After testing out free agency, Ginn is back for another season in San Francisco and ready to take back his role as returner. He gets to play with Manningham, too.
"I was happy with my role," he said. "When you're playing a game like this, you have to be a team player. That's what I am first. Everybody wishes they could get a ball or two more. That's being a human being."
Ginn had 19 catches for 220 yards last season and just 31 in two years with San Francisco when his biggest contributions came as a returner.
He averaged 23.6 yards per kick return and 12.7 on punt returns with three total touchdowns. His absence was felt during the NFC championship game when Kyle Williams' muff set up Manningham's go-ahead touchdown catch in the fourth quarter and his overtime fumble led to the field goal that sent the Giants to the Super Bowl with a 20-17 win.
"Everybody said it's Kyle's fault. But that's not right. It's a team game," Ginn said. "I talked to him that day. I tried to tell him to keep his head up and stay positive."
Williams and Ginn are part of a much-improved group of receivers from the unit last season that had only player, Crabtree, catch more than 20 passes in the regular season.
Manning ended up signing with Denver and the Niners brought back Smith.
"I knew (playing with Manning) was a possibility but I wasn't picking them because of that. I know Peyton Manning is a great quarterback and everything but if you don't have a good defense ... offense can be potent but there's really no point."
The 49ers' defense was one of the best last season and played a big part in the team's 13-3 record and trip to the NFC title game.
Manningham has 160 catches for 2,315 yards and 18 touchdowns in his four-year career after being drafted out of Michigan in the third round in 2008. He was limited to 12 games last year because of injuries and had only 39 catches for 523 yards and four scores in his least productive season since his rookie year.
"We are very pleased to add a player like Mario to our team," general manager Trent Baalke said. "Although it is still early in his NFL career, he is a productive wide receiver with a lot of big game experience. He will be a nice complement to our current wide receiver group and a good fit for our offensive system."
Manningham took off in the postseason, catching TD passes in wins over Atlanta and Green Bay to get New York to the NFC title game. He then had a go-ahead 17-yard touchdown catch in the fourth quarter of the NFC championship game and capped the postseason with a memorable catch.
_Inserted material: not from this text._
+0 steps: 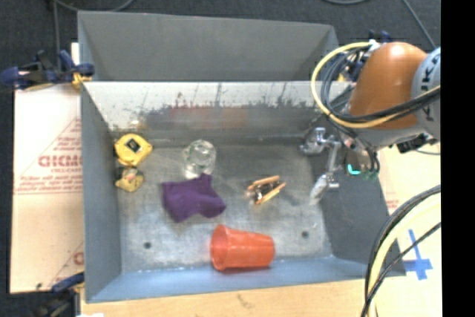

His over-the-shoulder 38-yard catch between two defenders, on which he managed to stay inbounds and hold onto the ball despite being hit, started the game-winning, 88-yard touchdown drive for the Giants.
But despite that, New York showed little interest in keeping Manningham, who ultimately picked San Francisco over St. Louis.
"That's the business part about this system, about football. I would have wanted to come back to the team that I started with. I won a Super Bowl with those guys," he said. "This is my new team now."
Having played the Niners in both the regular season and playoffs this past season, Manningham knows how good San Francisco is on defense.
"They swarm, they'll hit you and they'll cover you," Manningham said. "I feel like they have the best linebacking corps in the league. They have athletic defensive backs, D-line, they're all really good. It's a great defense out there."
Johnson, who played for Niners coach Jim Harbaugh in college at San Diego, started five games in four seasons with Tampa Bay. He completed 96 of 177 passes for 1,042 yards, five touchdowns and 10 interceptions in 26 career appearances.